Two police cars with sirens blaring turned into the trailer park’s gravel drive. The ladies cringed as the car in the rear nearly clipped the corner of the fancy metal sign that the park owner was so proud of. They all coughed and began waving their arms around trying to clear the dust as the cars descended upon the previously peaceful scene.
Mrs. Simmons coughed again and shouted over th
e siren that the rear car’s driver had failed to silence. “Well, if anybody wasn’t wondering what was going on before, I bet they’re about to bust a seam to find out now.”
Katy and Trudy Mae both tried to keep from grinning at Mrs. Simmons’s logic. She was completely right, of course, but Katy doubted the sheriff or Todd would appreciate that observation.
Trudy Mae took Todd and the sheriff into the trailer where the EMS workers were waiting with Laney Finch’s body. Katy decided to sit with Mrs. Simmons and wait for Helen, one of Trudy Mae’s younger sisters.
“I sure have missed sitting on this porch every morning talking to the good Lord about all my business,” Mrs. Simmons said, as Katy sat down beside her. “Now don’t get me wrong. Those folks at the nursing home were good to me, but you know what Dorothy said.”

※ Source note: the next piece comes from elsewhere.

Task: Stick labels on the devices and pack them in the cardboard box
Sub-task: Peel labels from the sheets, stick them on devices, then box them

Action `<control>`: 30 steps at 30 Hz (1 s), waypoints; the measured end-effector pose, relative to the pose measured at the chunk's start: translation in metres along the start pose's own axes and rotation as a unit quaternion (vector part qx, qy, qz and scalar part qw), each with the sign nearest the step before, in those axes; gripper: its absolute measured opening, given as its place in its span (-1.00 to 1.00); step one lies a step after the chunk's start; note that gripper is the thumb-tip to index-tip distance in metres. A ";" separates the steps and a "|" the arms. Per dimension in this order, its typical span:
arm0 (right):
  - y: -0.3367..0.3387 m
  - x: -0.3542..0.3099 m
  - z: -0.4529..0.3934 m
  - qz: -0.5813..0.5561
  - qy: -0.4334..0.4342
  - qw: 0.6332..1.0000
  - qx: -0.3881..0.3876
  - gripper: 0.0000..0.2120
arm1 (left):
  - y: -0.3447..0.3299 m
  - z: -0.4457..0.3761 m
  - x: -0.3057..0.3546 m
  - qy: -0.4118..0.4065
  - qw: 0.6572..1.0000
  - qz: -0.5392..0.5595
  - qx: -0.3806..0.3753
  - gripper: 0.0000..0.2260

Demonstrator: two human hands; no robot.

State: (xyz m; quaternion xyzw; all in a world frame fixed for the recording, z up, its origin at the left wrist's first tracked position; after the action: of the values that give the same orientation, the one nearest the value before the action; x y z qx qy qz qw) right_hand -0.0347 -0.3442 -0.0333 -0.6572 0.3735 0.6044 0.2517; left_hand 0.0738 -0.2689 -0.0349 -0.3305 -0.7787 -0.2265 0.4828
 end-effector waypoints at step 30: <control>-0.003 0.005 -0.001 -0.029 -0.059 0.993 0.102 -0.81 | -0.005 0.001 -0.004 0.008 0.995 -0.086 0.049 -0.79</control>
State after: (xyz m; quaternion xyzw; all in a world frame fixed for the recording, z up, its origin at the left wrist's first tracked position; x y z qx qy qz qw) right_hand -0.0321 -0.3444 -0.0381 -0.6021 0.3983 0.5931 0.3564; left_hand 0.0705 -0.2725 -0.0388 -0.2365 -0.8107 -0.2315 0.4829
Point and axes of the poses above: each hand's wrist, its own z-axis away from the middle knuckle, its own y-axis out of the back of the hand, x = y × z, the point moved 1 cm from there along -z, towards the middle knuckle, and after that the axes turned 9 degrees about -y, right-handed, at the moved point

Katy thought for a second. She knew Trudy Mae didn’t have a sister named Dorothy, but they were a big family. Dorothy could be a niece. “No mam, I don’t guess I’ve ever met Dorothy.”
“Well,” Mrs. Simmons turned her head slowly from the tree line and winked at Katy. “Dorothy says there’s no place like home.”
“Oh, that Dorothy.” Katy laughed and rolled her eyes. “Well, I guess I might have figured that out if I only had a brain.”
“This has been a rough morning for you and my Tru.” Mrs. Simmons leaned her head back against her chair and closed her eyes. “I imagine you both need a little time to just sit and take everything in.”
Katy followed Mrs. Simmons’s example and leaned back against her rocking chair relaxing as a small bead of sweat trickled between her shoulder blades and ran down her spine. “You’re a very wise woman. I know you’re laughing and joking to try to ease the tension, just like your daughter. You’re sharp as a tac.”
Katy smiled as the elderly woman began to make soft snoring sounds through her thinly pursed lips. She had dozed off just that quickly.